Please give the lines below again exactly as they stand, from the one that contains "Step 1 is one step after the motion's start" up to and including the one that contains "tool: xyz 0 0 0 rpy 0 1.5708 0", leaving all pictures out.

Start of Study material

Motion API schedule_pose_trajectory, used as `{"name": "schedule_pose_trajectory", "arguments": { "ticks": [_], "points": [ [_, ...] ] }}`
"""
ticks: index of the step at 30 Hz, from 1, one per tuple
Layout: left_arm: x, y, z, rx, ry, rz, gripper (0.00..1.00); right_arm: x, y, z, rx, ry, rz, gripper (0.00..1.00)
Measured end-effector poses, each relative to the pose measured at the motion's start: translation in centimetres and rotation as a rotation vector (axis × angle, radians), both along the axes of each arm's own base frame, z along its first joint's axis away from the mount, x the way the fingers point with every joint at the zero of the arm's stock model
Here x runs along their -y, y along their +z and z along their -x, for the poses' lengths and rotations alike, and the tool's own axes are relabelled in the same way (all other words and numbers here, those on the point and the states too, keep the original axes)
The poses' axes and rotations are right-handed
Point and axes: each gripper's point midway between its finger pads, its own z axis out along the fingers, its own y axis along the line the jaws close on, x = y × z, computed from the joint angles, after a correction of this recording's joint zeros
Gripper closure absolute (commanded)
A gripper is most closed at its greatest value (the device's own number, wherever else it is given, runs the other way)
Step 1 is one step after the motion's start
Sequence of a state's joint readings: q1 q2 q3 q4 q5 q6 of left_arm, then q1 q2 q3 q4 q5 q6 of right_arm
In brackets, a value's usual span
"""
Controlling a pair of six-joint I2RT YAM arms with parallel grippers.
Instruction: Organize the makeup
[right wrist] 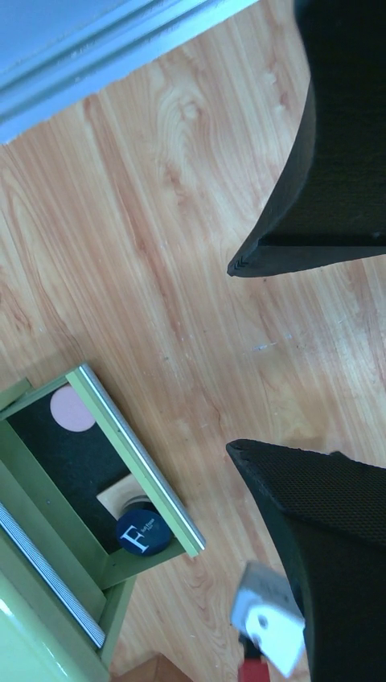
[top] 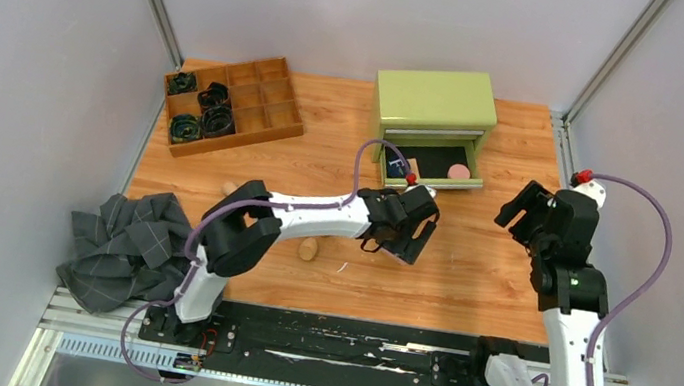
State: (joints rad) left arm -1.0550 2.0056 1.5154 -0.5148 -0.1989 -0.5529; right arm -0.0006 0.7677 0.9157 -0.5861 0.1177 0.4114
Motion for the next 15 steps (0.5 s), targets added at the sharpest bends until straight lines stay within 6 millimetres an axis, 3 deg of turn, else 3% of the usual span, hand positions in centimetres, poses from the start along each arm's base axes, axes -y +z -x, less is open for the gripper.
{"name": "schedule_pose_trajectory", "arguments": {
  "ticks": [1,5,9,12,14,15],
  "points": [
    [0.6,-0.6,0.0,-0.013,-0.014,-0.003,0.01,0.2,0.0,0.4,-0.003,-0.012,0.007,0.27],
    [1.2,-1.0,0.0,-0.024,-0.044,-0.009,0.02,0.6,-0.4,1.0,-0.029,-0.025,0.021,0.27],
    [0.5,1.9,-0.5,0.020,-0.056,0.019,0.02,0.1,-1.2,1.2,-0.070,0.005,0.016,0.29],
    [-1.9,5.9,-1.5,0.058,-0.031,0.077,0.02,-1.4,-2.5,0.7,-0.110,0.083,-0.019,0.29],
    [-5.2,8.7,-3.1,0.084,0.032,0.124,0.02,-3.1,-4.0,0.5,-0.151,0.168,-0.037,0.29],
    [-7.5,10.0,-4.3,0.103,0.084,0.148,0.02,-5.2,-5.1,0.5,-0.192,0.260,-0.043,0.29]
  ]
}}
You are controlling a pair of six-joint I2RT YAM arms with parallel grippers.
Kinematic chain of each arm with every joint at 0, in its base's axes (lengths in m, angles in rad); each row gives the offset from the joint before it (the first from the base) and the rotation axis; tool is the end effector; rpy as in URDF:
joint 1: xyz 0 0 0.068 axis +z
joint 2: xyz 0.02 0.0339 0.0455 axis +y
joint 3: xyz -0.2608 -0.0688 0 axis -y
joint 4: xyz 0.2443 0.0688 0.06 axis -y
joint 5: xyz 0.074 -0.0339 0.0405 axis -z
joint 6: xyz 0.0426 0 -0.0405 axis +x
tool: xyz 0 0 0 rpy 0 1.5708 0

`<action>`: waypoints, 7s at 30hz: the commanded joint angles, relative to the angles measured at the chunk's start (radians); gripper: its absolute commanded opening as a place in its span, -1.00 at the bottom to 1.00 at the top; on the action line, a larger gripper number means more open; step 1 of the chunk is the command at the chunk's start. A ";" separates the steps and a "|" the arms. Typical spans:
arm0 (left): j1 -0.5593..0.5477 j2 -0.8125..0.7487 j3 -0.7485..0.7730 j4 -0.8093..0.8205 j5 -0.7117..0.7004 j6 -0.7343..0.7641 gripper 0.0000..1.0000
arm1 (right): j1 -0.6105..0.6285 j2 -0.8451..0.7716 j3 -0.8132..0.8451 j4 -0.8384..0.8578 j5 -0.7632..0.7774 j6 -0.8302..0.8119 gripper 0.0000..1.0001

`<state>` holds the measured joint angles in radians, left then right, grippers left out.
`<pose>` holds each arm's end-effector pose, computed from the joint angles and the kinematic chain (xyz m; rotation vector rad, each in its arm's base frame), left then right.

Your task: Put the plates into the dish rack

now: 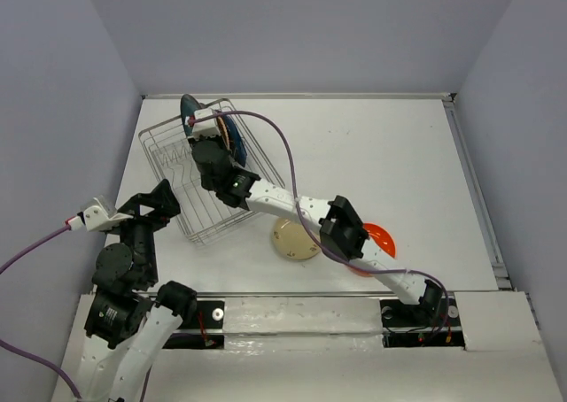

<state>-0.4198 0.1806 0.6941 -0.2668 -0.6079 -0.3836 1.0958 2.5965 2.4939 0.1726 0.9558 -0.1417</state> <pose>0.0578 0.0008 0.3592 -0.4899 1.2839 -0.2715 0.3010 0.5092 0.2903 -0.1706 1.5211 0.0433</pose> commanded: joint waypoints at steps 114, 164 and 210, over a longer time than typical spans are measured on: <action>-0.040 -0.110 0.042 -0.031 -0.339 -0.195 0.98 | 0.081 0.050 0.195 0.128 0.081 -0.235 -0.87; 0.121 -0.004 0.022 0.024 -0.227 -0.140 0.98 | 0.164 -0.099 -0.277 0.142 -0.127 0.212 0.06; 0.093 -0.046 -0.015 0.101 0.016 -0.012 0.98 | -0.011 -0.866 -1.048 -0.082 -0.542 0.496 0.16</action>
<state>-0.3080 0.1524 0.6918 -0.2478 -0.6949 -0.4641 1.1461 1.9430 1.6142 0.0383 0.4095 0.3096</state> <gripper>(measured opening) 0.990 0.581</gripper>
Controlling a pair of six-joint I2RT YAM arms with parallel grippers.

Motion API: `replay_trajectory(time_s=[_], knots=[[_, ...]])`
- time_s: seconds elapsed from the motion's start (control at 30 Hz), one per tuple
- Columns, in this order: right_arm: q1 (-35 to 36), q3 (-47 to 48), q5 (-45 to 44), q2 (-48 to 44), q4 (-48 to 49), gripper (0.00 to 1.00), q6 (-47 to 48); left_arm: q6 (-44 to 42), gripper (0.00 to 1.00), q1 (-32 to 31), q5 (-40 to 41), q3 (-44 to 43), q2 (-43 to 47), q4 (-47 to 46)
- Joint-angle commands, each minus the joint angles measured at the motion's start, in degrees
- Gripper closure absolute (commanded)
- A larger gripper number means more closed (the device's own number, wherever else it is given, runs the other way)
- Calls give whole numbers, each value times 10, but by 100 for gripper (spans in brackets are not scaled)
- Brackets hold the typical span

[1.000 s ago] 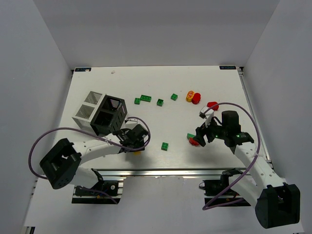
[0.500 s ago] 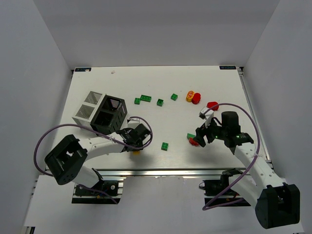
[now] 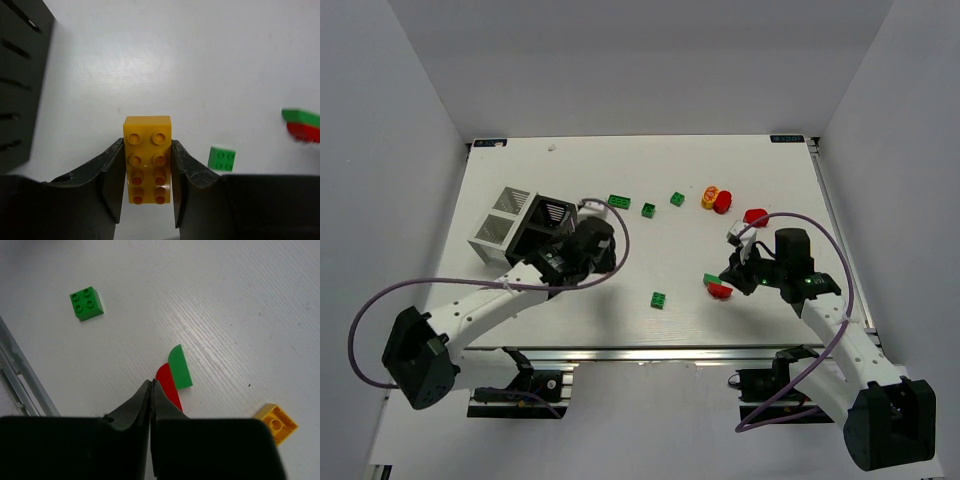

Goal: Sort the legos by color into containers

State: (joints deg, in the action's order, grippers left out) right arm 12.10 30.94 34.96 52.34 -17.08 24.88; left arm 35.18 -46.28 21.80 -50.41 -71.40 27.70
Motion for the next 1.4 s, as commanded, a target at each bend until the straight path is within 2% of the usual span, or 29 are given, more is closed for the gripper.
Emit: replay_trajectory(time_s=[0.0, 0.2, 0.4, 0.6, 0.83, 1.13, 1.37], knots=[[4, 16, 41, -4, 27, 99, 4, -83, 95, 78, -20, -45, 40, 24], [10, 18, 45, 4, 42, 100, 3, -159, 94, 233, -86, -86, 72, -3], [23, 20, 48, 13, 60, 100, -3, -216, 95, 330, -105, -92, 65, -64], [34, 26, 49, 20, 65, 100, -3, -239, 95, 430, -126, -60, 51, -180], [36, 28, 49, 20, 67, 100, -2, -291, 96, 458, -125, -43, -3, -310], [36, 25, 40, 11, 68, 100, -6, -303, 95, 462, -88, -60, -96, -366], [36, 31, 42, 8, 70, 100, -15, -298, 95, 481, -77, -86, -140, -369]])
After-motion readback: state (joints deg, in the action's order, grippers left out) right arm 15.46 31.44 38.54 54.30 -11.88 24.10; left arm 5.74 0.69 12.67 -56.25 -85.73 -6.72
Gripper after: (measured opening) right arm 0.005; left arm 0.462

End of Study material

Written solution:
Step 1 is one step after the motion's start
Sequence of a state's joint readings: q1 q2 q3 q4 q5 q6 of left_arm, then q1 q2 q3 q4 q5 q6 of right_arm
In brackets, a value's usual span
"""
Controlling a pair of six-joint I2RT YAM arms with parallel grippers.
Instruction: Organize the makeup
[right wrist] 
[top] 
State: (joints rad) left arm -1.0550 2.0056 1.5154 -0.5148 -0.1989 -0.5529; right arm -0.0006 0.7677 0.9157 -0.5861 0.1177 0.4114
Motion for the next 15 steps (0.5 s), targets added at the sharpest bends until straight lines stay within 6 millimetres an axis, 3 deg of turn, else 3% of the usual span, hand positions in centimetres, poses from the start along each arm's base axes, axes -y +z -x, less is open for the gripper.
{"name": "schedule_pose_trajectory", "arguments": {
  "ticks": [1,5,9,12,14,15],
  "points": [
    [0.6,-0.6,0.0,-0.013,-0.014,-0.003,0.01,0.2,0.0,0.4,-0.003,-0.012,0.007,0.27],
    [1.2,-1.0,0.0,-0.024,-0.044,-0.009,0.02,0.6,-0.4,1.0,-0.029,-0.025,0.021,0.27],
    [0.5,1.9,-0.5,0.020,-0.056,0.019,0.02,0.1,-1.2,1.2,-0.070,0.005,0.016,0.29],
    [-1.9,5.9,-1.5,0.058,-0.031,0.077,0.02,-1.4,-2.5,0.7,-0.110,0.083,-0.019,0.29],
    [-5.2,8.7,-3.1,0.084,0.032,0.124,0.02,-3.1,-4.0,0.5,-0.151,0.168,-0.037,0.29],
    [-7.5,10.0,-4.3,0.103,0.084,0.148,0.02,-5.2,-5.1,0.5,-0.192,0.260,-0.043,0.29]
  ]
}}
You are controlling a pair of six-joint I2RT YAM arms with parallel grippers.
Kinematic chain of each arm with every joint at 0, in its base's axes (lengths in m, angles in rad); each row gives the offset from the joint before it (the first from the base) and the rotation axis; tool is the end effector; rpy as in URDF:
joint 1: xyz 0 0 0.068 axis +z
joint 2: xyz 0.02 0.0339 0.0455 axis +y
joint 3: xyz -0.2608 -0.0688 0 axis -y
joint 4: xyz 0.2443 0.0688 0.06 axis -y
joint 5: xyz 0.074 -0.0339 0.0405 axis -z
joint 6: xyz 0.0426 0 -0.0405 axis +x
tool: xyz 0 0 0 rpy 0 1.5708 0

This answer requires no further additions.